In 2010 Lauris gets his first National TV award "Zelta Vilnis 2009" (Golden Wave) in a nomination "TV Personality of the Year" but in 2016 he received the TV3 Latvia people's choice award "Ekrāna mīlulis"- Ieguldījums Latvijas šovbiznesā (Screen's Favorite- contribution to Latvia's show business).

Lauris Reiniks has been a host of following TV shows and projects:

- 1998–2003: "Nošu spēles" LTV
- 1998–2001: International children music festival "Saules zaķis" LTV
- 2000: Eurovision Song Contest 2000 spokesperson from Latvia. LTV
- 2000: VIII Latvian school and youth song and dance festival LTV
- 2000: "Rīga 800"; LTV
- 2001–2005: "Kam gaišāka galva?" LTV
- 2002–2003: "Troksnis" LTV
- 2003: "SeMS" LTV 7
- 2004: "Junior Eurovision Latvia 2004" LTV; co-hosted by Rūta Reinika.
- 2005: IX Latvian school and youth song and dance festival LTV
- 2005: "SeMS " LTV 7
- 2007: "Dziedi ar zvaigzni" (Sing With a Star) TV3 Latvia, co-hosted by Iveta Feldmane.
- 2008: "Koru kari" " (Clash of the Choirs). TV3 Latvia
- 2009: "Muzikālā banka 2008" (Latvian Radio 2 Music Awards) LTV
- 2009: "Latvijas zelta talanti 2009" (Latvia's Golden Talents) LNT
- 2009–2010: "Latvijas ģimeņu dziedāšanas svētki" (Latvia's Singing Families) LNT
- 2012: "Pelnrušķīte" (Cinderella) LNT
- 2013: "Koru kari" " (Clash of the Choirs). TV3 Latvia
- 2014: "Izklausies redzēts" Season 1 (Your Face Sounds Familiar). TV3 Latvia
- 2015: "Izklausies redzēts" Season 2 (Your Face Sounds Familiar). TV3 Latvia
- 2016: "Izklausies redzēts" Season 3 (Your Face Sounds Familiar). TV3 Latvia
- 2020: "Pasaki to skaļi" (Say It Out Loud) Season 1 360TV
- 2021: "Pasaki to skaļi" (Say It Out Loud) Season 2 360TV
- 2022: "Pasaki to skaļi" (Say It Out Loud) Season 3 360TV
- 2022: "Supernova 2022" (Latvian Eurovision Song Contest selection) LTV
- 2023: "Supernova 2023" (Latvian Eurovision selection) LTV
- 2023: "Paaudžu duelis" (Duel of Generations) Season 1 360TV
- 2024: "Supernova 2024" (Latvian Eurovision selection) LTV
- 2025: "Supernova 2025" (Latvian Eurovision selection) LTV
- 2025: "Sapnis Citā Amerikā" (A Dream In A Different America) 360TV TET TV+
- 2026: "Supernova 2026" (Latvian Eurovision selection) LTV
== Dancing with the Stars ==
On April 8, 2007, live on TV3 Latvia Lauris Reiniks becomes the first season winner of Latvian "Dancing with the Stars" (Dejo ar Zvaigzni). He was partnered by a professional ballroom dancer and many time Latin dance champion – Aleksandra Kurusova. In the spring of 2008, an ABC Television affiliate in California, USA presented a story about Lauris as a successful pop musician and winner of the Latvian version of "Dancing with the Stars".

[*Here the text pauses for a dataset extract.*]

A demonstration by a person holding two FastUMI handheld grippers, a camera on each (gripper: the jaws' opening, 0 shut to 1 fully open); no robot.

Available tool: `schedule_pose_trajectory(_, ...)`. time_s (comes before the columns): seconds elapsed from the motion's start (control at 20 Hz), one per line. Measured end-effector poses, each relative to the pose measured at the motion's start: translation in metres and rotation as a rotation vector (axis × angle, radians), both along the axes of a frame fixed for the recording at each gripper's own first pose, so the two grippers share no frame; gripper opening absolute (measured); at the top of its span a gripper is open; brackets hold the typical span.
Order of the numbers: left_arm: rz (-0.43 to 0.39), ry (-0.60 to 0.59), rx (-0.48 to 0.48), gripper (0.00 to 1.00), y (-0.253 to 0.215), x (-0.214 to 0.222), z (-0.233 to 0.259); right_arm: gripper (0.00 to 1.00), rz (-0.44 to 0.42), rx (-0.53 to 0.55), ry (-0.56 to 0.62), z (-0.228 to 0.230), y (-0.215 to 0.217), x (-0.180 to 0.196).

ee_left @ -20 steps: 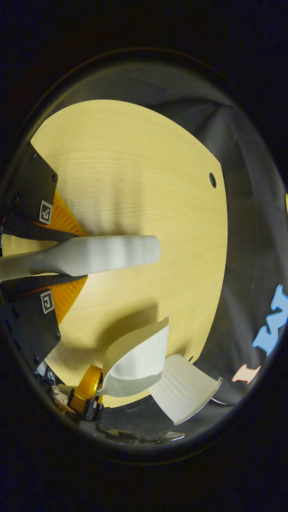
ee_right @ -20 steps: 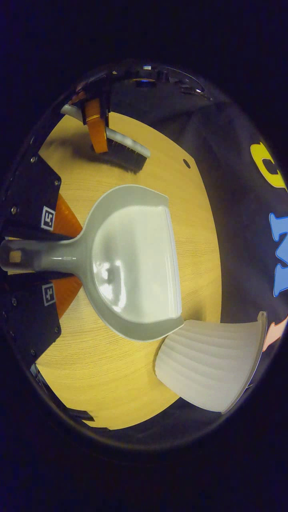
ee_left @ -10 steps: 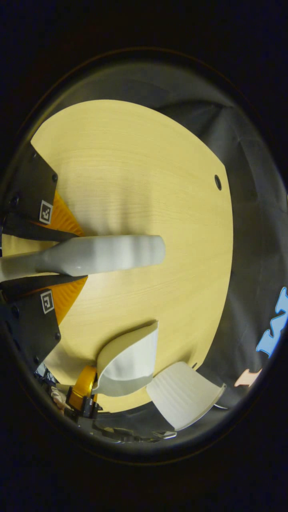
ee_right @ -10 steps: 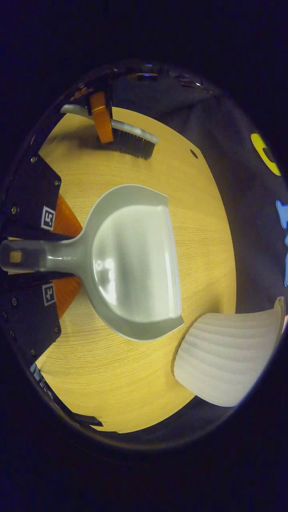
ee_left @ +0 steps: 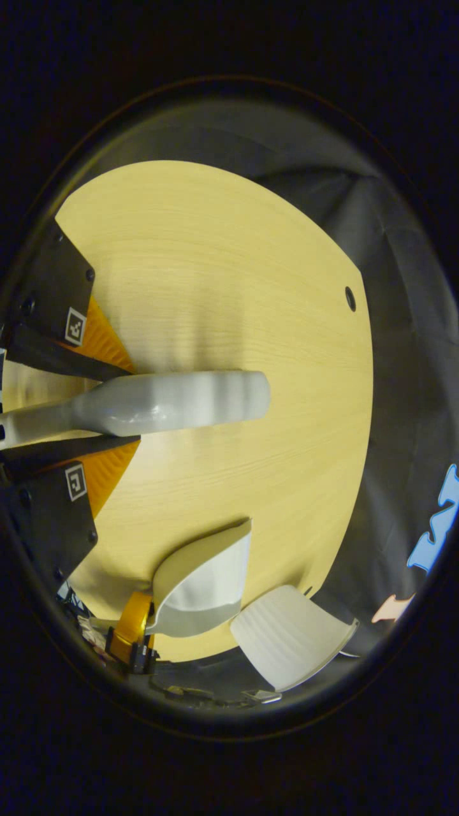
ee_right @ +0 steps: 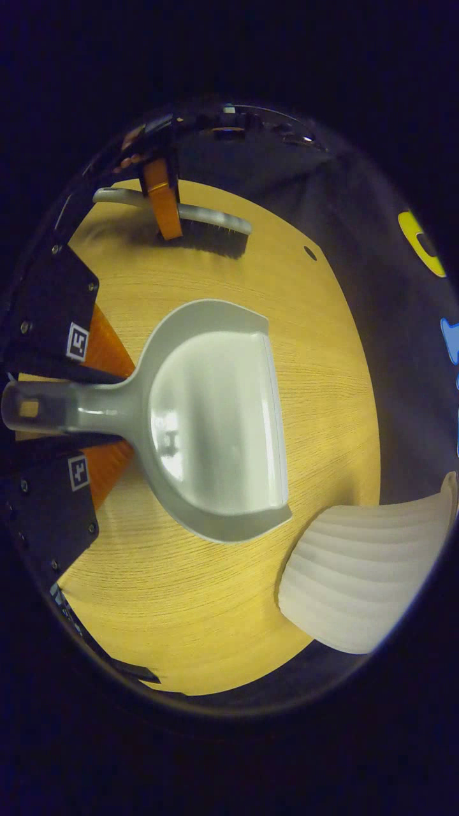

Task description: Pick up the small broom and dustpan from the desktop, sweep the trash into the dustpan with the broom, and then empty the trash into the garbage bin.

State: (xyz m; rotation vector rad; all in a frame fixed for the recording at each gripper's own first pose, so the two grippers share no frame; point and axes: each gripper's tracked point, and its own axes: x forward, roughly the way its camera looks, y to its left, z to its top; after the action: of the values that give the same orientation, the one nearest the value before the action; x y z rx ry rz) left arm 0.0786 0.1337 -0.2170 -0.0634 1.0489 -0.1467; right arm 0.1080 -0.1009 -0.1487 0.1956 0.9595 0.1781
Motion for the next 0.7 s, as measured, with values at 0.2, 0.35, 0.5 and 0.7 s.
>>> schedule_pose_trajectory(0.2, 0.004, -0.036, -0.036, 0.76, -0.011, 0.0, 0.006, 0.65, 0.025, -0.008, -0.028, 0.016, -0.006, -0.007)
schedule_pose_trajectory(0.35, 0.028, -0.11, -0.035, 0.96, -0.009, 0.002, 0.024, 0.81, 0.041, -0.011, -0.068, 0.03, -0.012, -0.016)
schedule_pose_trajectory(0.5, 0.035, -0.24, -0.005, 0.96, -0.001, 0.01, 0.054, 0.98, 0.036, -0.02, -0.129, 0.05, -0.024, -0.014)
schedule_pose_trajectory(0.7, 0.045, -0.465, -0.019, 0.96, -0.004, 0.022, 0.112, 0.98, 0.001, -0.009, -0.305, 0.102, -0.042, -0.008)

4 years later (2011) Lauris Reiniks is invited to participate in the same kind of show in Lithuania -"Šok su manimi" (Dance with me) on TV3 Lithuania. After three episodes, Lauris and his partner Aleksandra gave their place to the eliminated couple and withdrew from the show.

== Acting ==
As an actor for film and television Lauris Reiniks has trained at private acting schools in Los Angeles. In 2009 he finished a program at TVI Actors Studio but in 2014 he got certified at "The Acting Corps" and "Speiser/Sturges Acting Studio"

His acting credits include a role of Rolf in a musical The Sound Of Music in 2004/2005
Olympus role in a musical "Autoplanet" in 2005. As a guest star he has appeared also on "Prāts vai Instinkts" LTV series produced by Riga Pictures (2010).
(2011) "Dancis pa trim" (Three to Dance) feature film produced by "Kaupo" film studio where he is playing Edvards, a Latvian soldier during the latter stages of World War II.
In 2010–2012 Lauris Reiniks is playing one of the lead roles in the well-known play "Ladies Night" (Kailie Brieži) produced by Domino Teatras and staged at National Theater in Riga.

In 2016 Reiniks joined the cast of TV3 Latvia hit series "Viņas melo labāk" (Women lie better) playing Igors, an ex-criminal who is hired to pretend to be a maniac to intimidate Marta, the lead character of the show. In 2018 his character returns to the show's 6th season as a car thief and emotional criminal.

2018 also brings Lauris Reiniks his first lead role in a feature film "Jaungada Taksometrs" (New Year's Eve Taxi) where he is playing Andrejs, the taxi driver and main character of the movie. The romantic comedy is directed by internationally recognized director Māris Martinsons and produced by Kruk Films. "Jaungada taksometrs" is released in movie theaters across Latvia on November 30, 2018.

2019 - In November "Jaungada taksometrs 2" hits the movie theaters in Latvia. It is a sequel of "Jaungada taksometrs" first movie. A story takes place one year later. Lauris Reiniks again plays the lead- Andrejs, the taxi driver.

2019 Lauris Reiniks is cast as the speaking and singing voice of adult Simba in Latvian-Dubbed version of Disney new The Lion King.

2021 Lauris plays a priest on Tet TV+ series "Pefektās kāzas" (The perfect wedding) produced by Cinevilla Films.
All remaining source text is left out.